Dr. J.C. Richardson Jr., pastor of Mount Sinai Church in Martinsville and a member of the Martinsville School Board, said building an inclusive society starts in the church. He said church members should become involved in at least one community board, commission or committee to help make needed changes.

Church members also should be louder in standing up against social injustice, he said.

Richardson said he thinks it is up to the majority race to recruit those of the minority for community leadership positions.

Curtis Millner Sr., who represents the Iriswood District on the Henry County School Board, agreed that more minorities should be on boards and hold leadership positions. He also said more recruiting should take place.

Curtis Millner was part of the first class of a civic leaders program launched locally in 2007, but none of the class members was contacted to hold leadership positions, he said.

“A board should be representative” of the population, Millner added.

According to census figures, Martinsville’s population was 49.9 percent white, 45 percent black and 4 percent Hispanic in 2010, with people of other backgrounds making up the remaining 1.1 percent. Census data showed Henry County’s population was 72.9 percent white, 21.9 percent black, 4.7 percent Hispanic and 0.5 percent of other backgrounds the same year.

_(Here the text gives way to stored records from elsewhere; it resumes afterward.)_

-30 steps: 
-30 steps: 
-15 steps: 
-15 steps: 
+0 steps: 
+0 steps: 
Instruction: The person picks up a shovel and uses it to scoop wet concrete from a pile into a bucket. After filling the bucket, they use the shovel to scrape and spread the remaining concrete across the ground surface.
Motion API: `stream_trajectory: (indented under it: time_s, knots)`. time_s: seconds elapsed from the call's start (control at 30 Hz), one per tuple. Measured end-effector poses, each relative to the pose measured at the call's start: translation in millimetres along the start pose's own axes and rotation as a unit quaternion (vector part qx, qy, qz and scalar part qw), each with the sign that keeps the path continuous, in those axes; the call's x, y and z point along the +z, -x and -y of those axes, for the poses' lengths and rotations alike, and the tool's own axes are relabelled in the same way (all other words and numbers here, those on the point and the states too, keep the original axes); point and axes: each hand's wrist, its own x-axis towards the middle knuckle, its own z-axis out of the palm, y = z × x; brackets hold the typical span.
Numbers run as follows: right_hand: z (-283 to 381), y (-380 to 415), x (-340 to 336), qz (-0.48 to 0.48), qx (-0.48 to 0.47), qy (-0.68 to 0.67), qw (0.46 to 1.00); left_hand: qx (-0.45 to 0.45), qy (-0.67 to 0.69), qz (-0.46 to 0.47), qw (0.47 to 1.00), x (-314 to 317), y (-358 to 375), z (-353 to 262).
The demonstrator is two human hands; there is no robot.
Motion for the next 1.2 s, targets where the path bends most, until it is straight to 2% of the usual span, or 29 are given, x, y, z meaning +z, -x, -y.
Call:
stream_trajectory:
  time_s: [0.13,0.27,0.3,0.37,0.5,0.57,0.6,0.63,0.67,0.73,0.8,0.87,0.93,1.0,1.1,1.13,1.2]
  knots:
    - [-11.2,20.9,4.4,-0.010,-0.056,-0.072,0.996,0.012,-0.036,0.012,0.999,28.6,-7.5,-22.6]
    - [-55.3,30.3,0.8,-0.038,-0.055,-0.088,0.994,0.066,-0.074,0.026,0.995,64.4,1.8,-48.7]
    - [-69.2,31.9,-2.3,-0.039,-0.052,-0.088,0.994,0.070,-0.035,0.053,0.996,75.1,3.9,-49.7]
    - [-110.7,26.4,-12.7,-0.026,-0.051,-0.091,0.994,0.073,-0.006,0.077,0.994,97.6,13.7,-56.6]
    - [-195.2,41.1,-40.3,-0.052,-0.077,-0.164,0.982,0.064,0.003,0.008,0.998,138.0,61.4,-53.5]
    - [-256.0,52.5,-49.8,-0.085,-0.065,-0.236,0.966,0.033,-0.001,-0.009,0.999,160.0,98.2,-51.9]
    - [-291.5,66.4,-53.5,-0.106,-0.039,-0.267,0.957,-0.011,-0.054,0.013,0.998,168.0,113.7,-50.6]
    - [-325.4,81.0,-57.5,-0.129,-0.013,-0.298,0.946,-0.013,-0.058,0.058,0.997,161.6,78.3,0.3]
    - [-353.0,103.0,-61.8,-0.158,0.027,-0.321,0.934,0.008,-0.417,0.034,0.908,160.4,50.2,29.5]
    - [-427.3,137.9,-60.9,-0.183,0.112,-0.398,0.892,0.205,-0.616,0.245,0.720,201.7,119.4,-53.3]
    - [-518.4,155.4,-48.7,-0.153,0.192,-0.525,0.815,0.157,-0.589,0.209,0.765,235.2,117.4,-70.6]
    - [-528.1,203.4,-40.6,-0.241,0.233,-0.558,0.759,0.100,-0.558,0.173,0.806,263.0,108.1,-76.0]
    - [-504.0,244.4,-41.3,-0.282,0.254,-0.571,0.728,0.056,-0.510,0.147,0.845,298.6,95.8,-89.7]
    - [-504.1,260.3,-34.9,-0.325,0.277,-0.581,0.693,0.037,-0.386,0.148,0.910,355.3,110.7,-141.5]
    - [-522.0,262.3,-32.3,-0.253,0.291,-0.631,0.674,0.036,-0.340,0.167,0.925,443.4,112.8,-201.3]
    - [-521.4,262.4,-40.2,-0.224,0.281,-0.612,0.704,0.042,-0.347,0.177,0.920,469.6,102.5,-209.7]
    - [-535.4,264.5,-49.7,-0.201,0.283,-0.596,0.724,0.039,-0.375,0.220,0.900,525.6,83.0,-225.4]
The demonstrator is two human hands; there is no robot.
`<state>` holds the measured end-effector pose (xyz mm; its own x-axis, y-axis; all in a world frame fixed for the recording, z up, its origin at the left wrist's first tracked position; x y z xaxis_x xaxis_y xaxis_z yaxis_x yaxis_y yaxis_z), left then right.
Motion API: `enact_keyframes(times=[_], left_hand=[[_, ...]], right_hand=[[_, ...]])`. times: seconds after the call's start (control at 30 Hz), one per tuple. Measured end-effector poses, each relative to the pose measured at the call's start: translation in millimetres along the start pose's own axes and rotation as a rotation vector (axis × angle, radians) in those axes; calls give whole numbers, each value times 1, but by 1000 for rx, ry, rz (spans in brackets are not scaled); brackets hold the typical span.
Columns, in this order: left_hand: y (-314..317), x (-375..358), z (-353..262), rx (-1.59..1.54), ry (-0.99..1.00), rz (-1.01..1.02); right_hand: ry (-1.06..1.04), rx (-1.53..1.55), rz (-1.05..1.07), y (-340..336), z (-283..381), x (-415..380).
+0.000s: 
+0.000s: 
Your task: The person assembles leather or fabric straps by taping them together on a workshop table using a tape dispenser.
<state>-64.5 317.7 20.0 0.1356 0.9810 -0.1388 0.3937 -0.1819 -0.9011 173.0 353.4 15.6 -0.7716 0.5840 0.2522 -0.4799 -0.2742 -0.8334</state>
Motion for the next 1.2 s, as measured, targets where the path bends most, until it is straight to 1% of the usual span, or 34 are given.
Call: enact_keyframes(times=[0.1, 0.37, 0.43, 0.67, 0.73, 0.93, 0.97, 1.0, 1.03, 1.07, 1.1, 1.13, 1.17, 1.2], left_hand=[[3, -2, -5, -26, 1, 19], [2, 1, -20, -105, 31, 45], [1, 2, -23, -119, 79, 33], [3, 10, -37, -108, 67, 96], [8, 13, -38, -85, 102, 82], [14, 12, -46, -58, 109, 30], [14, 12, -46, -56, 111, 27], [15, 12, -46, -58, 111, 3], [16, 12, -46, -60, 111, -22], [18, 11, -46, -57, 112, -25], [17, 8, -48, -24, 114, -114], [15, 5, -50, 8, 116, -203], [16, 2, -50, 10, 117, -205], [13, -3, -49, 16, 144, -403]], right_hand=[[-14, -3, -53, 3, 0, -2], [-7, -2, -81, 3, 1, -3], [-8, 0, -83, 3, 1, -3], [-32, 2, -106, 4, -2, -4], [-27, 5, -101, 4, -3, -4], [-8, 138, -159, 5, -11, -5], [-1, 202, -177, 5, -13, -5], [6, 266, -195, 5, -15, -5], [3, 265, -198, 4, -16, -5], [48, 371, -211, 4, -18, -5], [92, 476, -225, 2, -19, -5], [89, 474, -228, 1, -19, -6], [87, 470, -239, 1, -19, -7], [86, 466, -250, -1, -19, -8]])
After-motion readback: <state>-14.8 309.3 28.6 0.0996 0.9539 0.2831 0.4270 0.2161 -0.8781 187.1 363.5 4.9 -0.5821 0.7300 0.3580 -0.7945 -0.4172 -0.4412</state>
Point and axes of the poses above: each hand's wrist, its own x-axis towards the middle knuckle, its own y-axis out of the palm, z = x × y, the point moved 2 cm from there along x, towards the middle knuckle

Don Williams of Martinsville, who also took part in Tuesday’s event, said he did not agree with people using the term “minority” because there are more people of color than those who are not, he said.

To him, the term “minority” gives the connotation of “less than,” which gives powers to others just by the terminology, Williams added.

Martinsville Mayor Kim Adkins talked about the city council’s efforts to be more inclusive. She said council formed a human relations advisory committee in March to ensure a government that is “efficient, transparent, affordable, inclusive and collaborative.”

The committee was formed after residents of the city’s Westside — a predominantly black neighborhood — advocated for a community center there and told city council that they felt forgotten, Adkins said.

That “resonated with council,” she said.

As talks continued, it became apparent that a more honest dialogue on race and class needed to occur in the city, Adkins said.

At city council’s last meeting, the advisory committee, which had been meeting for 10 months, asked that a human rights and relations commission be formed with the mission of ensuring equity and opportunity for all citizens, Adkins said.

One of the proposed goals of the commission would be to “bridge the fault line of race and class that inhibit progress and erode community health,” she said.

Some council members had concerns about the role and potential cost of the commission, and a vote on its creation was postponed.

Adkins said Tuesday that the more inclusive a community is, the more networking can take place. A more inclusive community also makes it more likely that there will be mobilization across social, political and economic divisions, she said.

Tyler Millner said after the program that those in attendance listed supporting the creation of the commission as a way to work toward a beloved community. Other suggested actions included creating job development programs for young people and ex-offenders; promoting higher education; expanding access to health care; and offering diversity training for teachers.

Adkins noted during the event that King changed the conversation in this country on what it means to be inclusive, and “we are attempting to do the same in Martinsville,” she said.

Chad Martin of Martinsville talked about the role of churches. He said that if pastors and churches came together, there would be no hunger or race problems in the area.

The Rev. Thurman Echols, pastor of Moral Hill Missionary Baptist Church in Axton, said everyone must act as one to be recipients and beneficiaries of God. Martinsville is big enough for everyone to live together equally, Echols added.

Tyler Millner said that to have inclusiveness, the distribution of money or equity should be balanced among the population. Economics is at the heart of many of these struggles, Millner added.

David Abram Brim of Martinsville suggested that a way to make a more beloved community is by having fathers assume more responsibility, which would help keep families together.